» **Exercise description**
A word-for-word restatement of the whole listing is the expected answer.

---- Recorded information

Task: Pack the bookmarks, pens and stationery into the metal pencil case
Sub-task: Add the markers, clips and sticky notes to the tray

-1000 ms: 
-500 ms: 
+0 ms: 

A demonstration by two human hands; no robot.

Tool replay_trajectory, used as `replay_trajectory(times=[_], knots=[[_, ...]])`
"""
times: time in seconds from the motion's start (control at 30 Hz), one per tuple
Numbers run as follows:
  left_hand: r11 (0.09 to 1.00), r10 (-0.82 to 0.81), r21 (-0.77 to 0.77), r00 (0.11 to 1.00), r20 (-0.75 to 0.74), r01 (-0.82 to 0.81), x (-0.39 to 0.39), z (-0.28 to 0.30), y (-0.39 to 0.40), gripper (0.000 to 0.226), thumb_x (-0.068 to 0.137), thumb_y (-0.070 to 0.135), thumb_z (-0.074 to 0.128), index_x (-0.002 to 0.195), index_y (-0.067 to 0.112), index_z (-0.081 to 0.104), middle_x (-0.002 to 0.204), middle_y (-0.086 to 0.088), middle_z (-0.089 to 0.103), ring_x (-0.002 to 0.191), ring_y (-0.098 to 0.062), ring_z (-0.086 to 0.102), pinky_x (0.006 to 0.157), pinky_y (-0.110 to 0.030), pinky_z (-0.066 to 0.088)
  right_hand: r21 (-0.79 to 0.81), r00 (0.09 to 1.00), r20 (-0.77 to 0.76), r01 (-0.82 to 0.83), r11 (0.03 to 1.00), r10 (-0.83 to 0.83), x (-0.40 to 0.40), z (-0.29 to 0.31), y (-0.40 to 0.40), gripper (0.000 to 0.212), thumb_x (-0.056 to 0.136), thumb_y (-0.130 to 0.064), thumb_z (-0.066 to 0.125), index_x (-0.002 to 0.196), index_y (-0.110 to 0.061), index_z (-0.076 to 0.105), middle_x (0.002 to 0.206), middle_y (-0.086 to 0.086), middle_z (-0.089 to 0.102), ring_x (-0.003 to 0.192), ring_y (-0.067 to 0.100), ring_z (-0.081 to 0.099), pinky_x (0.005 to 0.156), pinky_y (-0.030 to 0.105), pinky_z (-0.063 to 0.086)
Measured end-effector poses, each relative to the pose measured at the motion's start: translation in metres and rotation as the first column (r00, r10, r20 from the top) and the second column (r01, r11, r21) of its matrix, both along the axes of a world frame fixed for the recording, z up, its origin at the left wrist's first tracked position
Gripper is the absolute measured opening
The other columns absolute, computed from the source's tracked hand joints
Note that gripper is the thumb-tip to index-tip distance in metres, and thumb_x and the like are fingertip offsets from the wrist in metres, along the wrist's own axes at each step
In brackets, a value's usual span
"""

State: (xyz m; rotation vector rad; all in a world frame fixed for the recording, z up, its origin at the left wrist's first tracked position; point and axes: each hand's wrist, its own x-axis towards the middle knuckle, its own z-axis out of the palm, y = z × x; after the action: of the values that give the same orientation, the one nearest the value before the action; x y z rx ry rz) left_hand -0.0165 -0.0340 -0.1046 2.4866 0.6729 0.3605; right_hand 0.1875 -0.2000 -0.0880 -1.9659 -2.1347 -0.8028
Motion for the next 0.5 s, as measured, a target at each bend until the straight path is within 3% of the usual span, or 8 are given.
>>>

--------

» **Result below**
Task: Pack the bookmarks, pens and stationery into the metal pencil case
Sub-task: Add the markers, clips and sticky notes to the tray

-1000 ms: 
-500 ms: 
+0 ms: 

A demonstration by two human hands; no robot.

Tool replay_trajectory, used as `replay_trajectory(times=[_], knots=[[_, ...]])`
"""
times: time in seconds from the motion's start (control at 30 Hz), one per tuple
Numbers run as follows:
  left_hand: r11 (0.09 to 1.00), r10 (-0.82 to 0.81), r21 (-0.77 to 0.77), r00 (0.11 to 1.00), r20 (-0.75 to 0.74), r01 (-0.82 to 0.81), x (-0.39 to 0.39), z (-0.28 to 0.30), y (-0.39 to 0.40), gripper (0.000 to 0.226), thumb_x (-0.068 to 0.137), thumb_y (-0.070 to 0.135), thumb_z (-0.074 to 0.128), index_x (-0.002 to 0.195), index_y (-0.067 to 0.112), index_z (-0.081 to 0.104), middle_x (-0.002 to 0.204), middle_y (-0.086 to 0.088), middle_z (-0.089 to 0.103), ring_x (-0.002 to 0.191), ring_y (-0.098 to 0.062), ring_z (-0.086 to 0.102), pinky_x (0.006 to 0.157), pinky_y (-0.110 to 0.030), pinky_z (-0.066 to 0.088)
  right_hand: r21 (-0.79 to 0.81), r00 (0.09 to 1.00), r20 (-0.77 to 0.76), r01 (-0.82 to 0.83), r11 (0.03 to 1.00), r10 (-0.83 to 0.83), x (-0.40 to 0.40), z (-0.29 to 0.31), y (-0.40 to 0.40), gripper (0.000 to 0.212), thumb_x (-0.056 to 0.136), thumb_y (-0.130 to 0.064), thumb_z (-0.066 to 0.125), index_x (-0.002 to 0.196), index_y (-0.110 to 0.061), index_z (-0.076 to 0.105), middle_x (0.002 to 0.206), middle_y (-0.086 to 0.086), middle_z (-0.089 to 0.102), ring_x (-0.003 to 0.192), ring_y (-0.067 to 0.100), ring_z (-0.081 to 0.099), pinky_x (0.005 to 0.156), pinky_y (-0.030 to 0.105), pinky_z (-0.063 to 0.086)
Measured end-effector poses, each relative to the pose measured at the motion's start: translation in metres and rotation as the first column (r00, r10, r20 from the top) and the second column (r01, r11, r21) of its matrix, both along the axes of a world frame fixed for the recording, z up, its origin at the left wrist's first tracked position
Gripper is the absolute measured opening
The other columns absolute, computed from the source's tracked hand joints
Note that gripper is the thumb-tip to index-tip distance in metres, and thumb_x and the like are fingertip offsets from the wrist in metres, along the wrist's own axes at each step
In brackets, a value's usual span
"""

State: (xyz m; rotation vector rad; all in a world frame fixed for the recording, z up, its origin at the left wrist's first tracked position; point and axes: each hand's wrist, its own x-axis towards the middle knuckle, its own z-axis out of the palm, y = z × x; after the action: of the values that give the same orientation, the one nearest the value before the action; x y z rx ry rz) left_hand -0.0165 -0.0340 -0.1046 2.4866 0.6729 0.3605; right_hand 0.1875 -0.2000 -0.0880 -1.9659 -2.1347 -0.8028
Motion for the next 0.5 s, as measured, a target at each bend until the straight path is within 3% of the usual span, or 8 are given.
>>>

The exercise has been finished.